A little harmless virus and suddenly everyone is working to lock down mobile phones. Will it go too far?

The Cabir "not-quite-a-virus" from two weeks ago certainly got a lot of attention, even if it was unlikely to cause any real problems. Everyone admits that a more serious phone-based virus is sure to be on its way before long. With that in mind, it certainly makes sense to put in place some preventative measures.

TI and ARM have kicked off that process by announcing plans to bury security into the hardware to make it much more difficult for hackers to crack. That's a valid goal, and Intel and others have been working on similar plans for computers for years.

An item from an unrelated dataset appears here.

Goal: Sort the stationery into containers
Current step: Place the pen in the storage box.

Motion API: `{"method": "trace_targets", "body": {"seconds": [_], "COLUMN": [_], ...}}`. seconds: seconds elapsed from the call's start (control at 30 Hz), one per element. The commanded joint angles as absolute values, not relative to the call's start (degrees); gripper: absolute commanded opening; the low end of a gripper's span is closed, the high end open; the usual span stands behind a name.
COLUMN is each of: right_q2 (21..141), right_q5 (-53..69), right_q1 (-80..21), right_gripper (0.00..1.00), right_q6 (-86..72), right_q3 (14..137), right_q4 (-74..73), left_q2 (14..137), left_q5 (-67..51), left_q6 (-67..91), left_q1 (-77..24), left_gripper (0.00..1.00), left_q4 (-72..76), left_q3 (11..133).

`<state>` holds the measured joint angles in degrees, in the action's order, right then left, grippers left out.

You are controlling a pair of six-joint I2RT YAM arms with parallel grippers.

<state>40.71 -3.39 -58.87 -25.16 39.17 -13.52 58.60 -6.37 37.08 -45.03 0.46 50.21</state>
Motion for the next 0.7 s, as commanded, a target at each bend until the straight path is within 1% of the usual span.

The risk, however, in burying the security is that the always lurking technology law of unintended consequences is bound to show up sooner, rather than later. Things that may make sense for security right now may not make much sense five years from now, when situations have changed and attackers have figured out ways to use old security issues to their own benefit (something the article points out has already been done with existing mobile phone security systems). By placing the security at the hardware level, not only is it more difficult for hackers to get at it, but it's also more difficult for those who have a legitimate reason to change the security settings. This doesn't mean we shouldn't take preventative actions to stop security attacks -- but security problems are not static. Security measure need flexibility and burying security at the hardware level is likely to make that flexibility much more difficult.